| REQUIRED WORK |
The full set of records must be printed exactly as given.

** SOURCE MATERIAL follows **

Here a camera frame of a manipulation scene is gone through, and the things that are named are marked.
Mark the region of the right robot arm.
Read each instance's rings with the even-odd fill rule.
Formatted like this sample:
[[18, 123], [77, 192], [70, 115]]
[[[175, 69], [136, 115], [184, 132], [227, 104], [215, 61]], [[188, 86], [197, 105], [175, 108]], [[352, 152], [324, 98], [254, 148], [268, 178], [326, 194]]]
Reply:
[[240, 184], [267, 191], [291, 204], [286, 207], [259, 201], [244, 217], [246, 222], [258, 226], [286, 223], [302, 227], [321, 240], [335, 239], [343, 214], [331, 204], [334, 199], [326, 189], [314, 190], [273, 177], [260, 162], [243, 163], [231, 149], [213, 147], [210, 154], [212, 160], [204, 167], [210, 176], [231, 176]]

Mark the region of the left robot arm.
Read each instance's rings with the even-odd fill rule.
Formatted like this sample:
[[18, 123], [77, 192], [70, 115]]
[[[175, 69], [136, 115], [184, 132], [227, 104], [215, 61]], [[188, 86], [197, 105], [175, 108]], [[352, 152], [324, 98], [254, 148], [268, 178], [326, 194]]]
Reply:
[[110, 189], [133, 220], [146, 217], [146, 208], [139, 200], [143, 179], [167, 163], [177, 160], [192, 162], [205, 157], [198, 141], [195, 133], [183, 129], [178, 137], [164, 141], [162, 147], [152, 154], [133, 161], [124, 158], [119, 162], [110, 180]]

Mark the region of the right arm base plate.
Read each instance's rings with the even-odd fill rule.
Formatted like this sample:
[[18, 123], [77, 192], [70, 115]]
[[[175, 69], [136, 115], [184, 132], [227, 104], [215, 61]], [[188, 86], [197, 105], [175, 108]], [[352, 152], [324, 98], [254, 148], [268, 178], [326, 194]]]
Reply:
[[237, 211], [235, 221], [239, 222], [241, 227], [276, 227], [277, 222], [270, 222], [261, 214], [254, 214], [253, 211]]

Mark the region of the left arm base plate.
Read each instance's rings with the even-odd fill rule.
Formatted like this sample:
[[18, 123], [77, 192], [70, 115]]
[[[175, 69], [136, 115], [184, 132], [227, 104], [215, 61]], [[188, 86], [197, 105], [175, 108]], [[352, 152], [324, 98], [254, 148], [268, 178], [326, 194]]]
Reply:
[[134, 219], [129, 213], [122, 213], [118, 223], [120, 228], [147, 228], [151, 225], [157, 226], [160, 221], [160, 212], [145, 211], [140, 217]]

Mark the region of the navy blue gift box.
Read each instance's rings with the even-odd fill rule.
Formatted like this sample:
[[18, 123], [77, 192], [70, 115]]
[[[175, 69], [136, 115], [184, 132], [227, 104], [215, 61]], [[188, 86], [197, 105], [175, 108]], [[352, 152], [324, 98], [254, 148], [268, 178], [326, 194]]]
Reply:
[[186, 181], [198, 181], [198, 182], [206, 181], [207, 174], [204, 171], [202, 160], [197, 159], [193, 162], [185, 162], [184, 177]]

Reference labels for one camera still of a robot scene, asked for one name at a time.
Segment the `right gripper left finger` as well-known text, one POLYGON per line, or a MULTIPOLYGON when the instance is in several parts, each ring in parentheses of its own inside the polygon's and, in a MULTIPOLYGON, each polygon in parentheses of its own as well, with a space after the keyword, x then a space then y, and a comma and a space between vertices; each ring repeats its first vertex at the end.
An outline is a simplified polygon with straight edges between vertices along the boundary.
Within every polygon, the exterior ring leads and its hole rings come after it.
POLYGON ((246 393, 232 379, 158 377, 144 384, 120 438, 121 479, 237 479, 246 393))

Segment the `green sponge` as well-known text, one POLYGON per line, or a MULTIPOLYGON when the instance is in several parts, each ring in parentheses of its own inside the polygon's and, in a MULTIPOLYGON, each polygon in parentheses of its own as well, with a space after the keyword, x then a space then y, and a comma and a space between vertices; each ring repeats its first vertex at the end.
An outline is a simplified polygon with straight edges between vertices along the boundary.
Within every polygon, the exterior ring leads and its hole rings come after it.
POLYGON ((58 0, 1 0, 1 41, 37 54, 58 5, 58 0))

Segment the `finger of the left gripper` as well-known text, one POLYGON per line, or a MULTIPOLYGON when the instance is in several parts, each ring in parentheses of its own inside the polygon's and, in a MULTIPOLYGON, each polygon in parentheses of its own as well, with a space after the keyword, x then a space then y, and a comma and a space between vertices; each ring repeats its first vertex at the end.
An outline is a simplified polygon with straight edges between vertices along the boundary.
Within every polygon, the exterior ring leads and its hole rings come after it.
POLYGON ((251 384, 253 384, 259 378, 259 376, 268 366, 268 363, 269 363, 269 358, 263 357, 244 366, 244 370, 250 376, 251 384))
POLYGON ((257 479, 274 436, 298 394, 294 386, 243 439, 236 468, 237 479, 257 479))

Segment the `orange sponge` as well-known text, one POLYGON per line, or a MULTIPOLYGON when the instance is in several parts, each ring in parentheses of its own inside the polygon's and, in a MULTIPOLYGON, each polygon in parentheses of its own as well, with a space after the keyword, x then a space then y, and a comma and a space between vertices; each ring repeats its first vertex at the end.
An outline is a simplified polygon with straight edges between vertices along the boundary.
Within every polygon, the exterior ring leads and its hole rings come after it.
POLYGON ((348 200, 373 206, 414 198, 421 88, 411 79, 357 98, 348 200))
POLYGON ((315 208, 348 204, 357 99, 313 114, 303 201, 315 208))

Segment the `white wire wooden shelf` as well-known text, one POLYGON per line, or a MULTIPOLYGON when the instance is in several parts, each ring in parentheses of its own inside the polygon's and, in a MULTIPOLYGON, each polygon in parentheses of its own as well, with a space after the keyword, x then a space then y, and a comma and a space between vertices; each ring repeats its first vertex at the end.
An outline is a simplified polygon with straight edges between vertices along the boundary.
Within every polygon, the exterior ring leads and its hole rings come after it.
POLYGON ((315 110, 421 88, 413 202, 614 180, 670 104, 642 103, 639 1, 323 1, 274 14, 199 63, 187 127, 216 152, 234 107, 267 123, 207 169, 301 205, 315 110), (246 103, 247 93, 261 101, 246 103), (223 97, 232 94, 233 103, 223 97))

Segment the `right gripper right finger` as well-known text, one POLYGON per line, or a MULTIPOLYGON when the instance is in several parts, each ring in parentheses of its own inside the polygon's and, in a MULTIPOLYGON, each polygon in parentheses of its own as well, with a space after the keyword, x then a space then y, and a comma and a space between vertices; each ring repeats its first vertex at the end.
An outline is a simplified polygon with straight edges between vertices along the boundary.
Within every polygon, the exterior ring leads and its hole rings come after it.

** End of SOURCE MATERIAL **

| EXERCISE RESULT |
Here a camera frame of a manipulation scene is gone through, and the things that are named are marked.
Mark the region of the right robot arm.
Read each instance's rings with the even-odd fill rule.
Formatted like this sample:
[[18, 123], [77, 192], [70, 115]]
[[[175, 69], [136, 115], [184, 132], [227, 104], [215, 61]], [[188, 86], [197, 105], [175, 108]], [[352, 152], [324, 98], [254, 148], [268, 178], [326, 194]]]
Reply:
[[240, 184], [267, 191], [291, 204], [286, 207], [259, 201], [244, 217], [246, 222], [258, 226], [286, 223], [302, 227], [321, 240], [335, 239], [343, 214], [331, 204], [334, 199], [326, 189], [314, 190], [273, 177], [260, 162], [243, 163], [231, 149], [213, 147], [210, 154], [212, 160], [204, 167], [210, 176], [231, 176]]

Mark the region of the left robot arm.
Read each instance's rings with the even-odd fill rule.
Formatted like this sample:
[[18, 123], [77, 192], [70, 115]]
[[[175, 69], [136, 115], [184, 132], [227, 104], [215, 61]], [[188, 86], [197, 105], [175, 108]], [[352, 152], [324, 98], [254, 148], [268, 178], [326, 194]]]
Reply:
[[110, 189], [133, 220], [146, 217], [146, 208], [139, 200], [143, 179], [167, 163], [177, 160], [192, 162], [205, 157], [198, 141], [195, 133], [183, 129], [178, 137], [164, 141], [162, 147], [152, 154], [133, 161], [124, 158], [119, 162], [110, 180]]

Mark the region of the right arm base plate.
Read each instance's rings with the even-odd fill rule.
Formatted like this sample:
[[18, 123], [77, 192], [70, 115]]
[[[175, 69], [136, 115], [184, 132], [227, 104], [215, 61]], [[188, 86], [197, 105], [175, 108]], [[352, 152], [324, 98], [254, 148], [268, 178], [326, 194]]]
Reply:
[[237, 211], [235, 221], [239, 222], [241, 227], [276, 227], [277, 222], [270, 222], [261, 214], [254, 214], [253, 211]]

Mark the region of the left arm base plate.
Read each instance's rings with the even-odd fill rule.
Formatted like this sample:
[[18, 123], [77, 192], [70, 115]]
[[[175, 69], [136, 115], [184, 132], [227, 104], [215, 61]], [[188, 86], [197, 105], [175, 108]], [[352, 152], [324, 98], [254, 148], [268, 178], [326, 194]]]
Reply:
[[134, 219], [129, 213], [122, 213], [118, 223], [120, 228], [147, 228], [151, 225], [157, 226], [160, 221], [160, 212], [145, 211], [140, 217]]

Mark the region of the navy blue gift box.
Read each instance's rings with the even-odd fill rule.
Formatted like this sample:
[[18, 123], [77, 192], [70, 115]]
[[[175, 69], [136, 115], [184, 132], [227, 104], [215, 61]], [[188, 86], [197, 105], [175, 108]], [[352, 152], [324, 98], [254, 148], [268, 178], [326, 194]]]
Reply:
[[186, 181], [198, 181], [198, 182], [206, 181], [207, 174], [204, 171], [202, 160], [197, 159], [193, 162], [185, 162], [184, 177]]

Reference labels for one camera still of a robot scene, asked for one name at a time.
Segment the `right gripper left finger` as well-known text, one POLYGON per line, or a MULTIPOLYGON when the instance is in several parts, each ring in parentheses of its own inside the polygon's and, in a MULTIPOLYGON, each polygon in parentheses of its own as well, with a space after the keyword, x then a space then y, and a comma and a space between vertices; each ring repeats its first vertex at the end.
An outline is a simplified polygon with straight edges between vertices along the boundary.
Within every polygon, the exterior ring leads and its hole rings come after it.
POLYGON ((246 393, 232 379, 158 377, 144 384, 120 438, 121 479, 237 479, 246 393))

Segment the `green sponge` as well-known text, one POLYGON per line, or a MULTIPOLYGON when the instance is in several parts, each ring in parentheses of its own inside the polygon's and, in a MULTIPOLYGON, each polygon in parentheses of its own as well, with a space after the keyword, x then a space then y, and a comma and a space between vertices; each ring repeats its first vertex at the end.
An outline is a simplified polygon with straight edges between vertices along the boundary.
Within every polygon, the exterior ring leads and its hole rings come after it.
POLYGON ((58 0, 1 0, 1 41, 37 54, 58 5, 58 0))

Segment the `finger of the left gripper` as well-known text, one POLYGON per line, or a MULTIPOLYGON when the instance is in several parts, each ring in parentheses of its own inside the polygon's and, in a MULTIPOLYGON, each polygon in parentheses of its own as well, with a space after the keyword, x then a space then y, and a comma and a space between vertices; each ring repeats its first vertex at the end.
An outline is a simplified polygon with straight edges between vertices along the boundary.
Within every polygon, the exterior ring leads and its hole rings come after it.
POLYGON ((251 384, 253 384, 259 378, 259 376, 268 366, 268 363, 269 363, 269 358, 263 357, 244 366, 244 370, 250 376, 251 384))
POLYGON ((257 479, 274 436, 298 394, 294 386, 243 439, 236 468, 237 479, 257 479))

Segment the `orange sponge` as well-known text, one POLYGON per line, or a MULTIPOLYGON when the instance is in several parts, each ring in parentheses of its own inside the polygon's and, in a MULTIPOLYGON, each polygon in parentheses of its own as well, with a space after the keyword, x then a space then y, and a comma and a space between vertices; each ring repeats its first vertex at the end.
An outline is a simplified polygon with straight edges between vertices along the boundary.
Within every polygon, the exterior ring leads and its hole rings come after it.
POLYGON ((348 200, 373 206, 414 198, 421 88, 411 79, 357 98, 348 200))
POLYGON ((315 208, 348 204, 357 99, 313 114, 303 201, 315 208))

Segment the `white wire wooden shelf` as well-known text, one POLYGON per line, or a MULTIPOLYGON when the instance is in several parts, each ring in parentheses of its own inside the polygon's and, in a MULTIPOLYGON, each polygon in parentheses of its own as well, with a space after the keyword, x then a space then y, and a comma and a space between vertices; each ring repeats its first vertex at the end.
An outline is a simplified polygon with straight edges between vertices along the boundary.
Within every polygon, the exterior ring leads and its hole rings come after it.
POLYGON ((315 110, 421 88, 413 202, 614 180, 670 104, 642 103, 639 1, 323 1, 274 14, 199 63, 187 127, 216 152, 234 107, 267 123, 207 169, 301 205, 315 110), (246 103, 247 93, 261 101, 246 103), (223 97, 232 94, 233 103, 223 97))

Segment the `right gripper right finger` as well-known text, one POLYGON per line, or a MULTIPOLYGON when the instance is in several parts, each ring in parentheses of its own inside the polygon's and, in a MULTIPOLYGON, each polygon in parentheses of its own as well, with a space after the keyword, x then a space then y, and a comma and a space between vertices; each ring repeats its first vertex at the end.
An outline is a simplified polygon with straight edges between vertices along the boundary.
Within every polygon, the exterior ring leads and its hole rings come after it.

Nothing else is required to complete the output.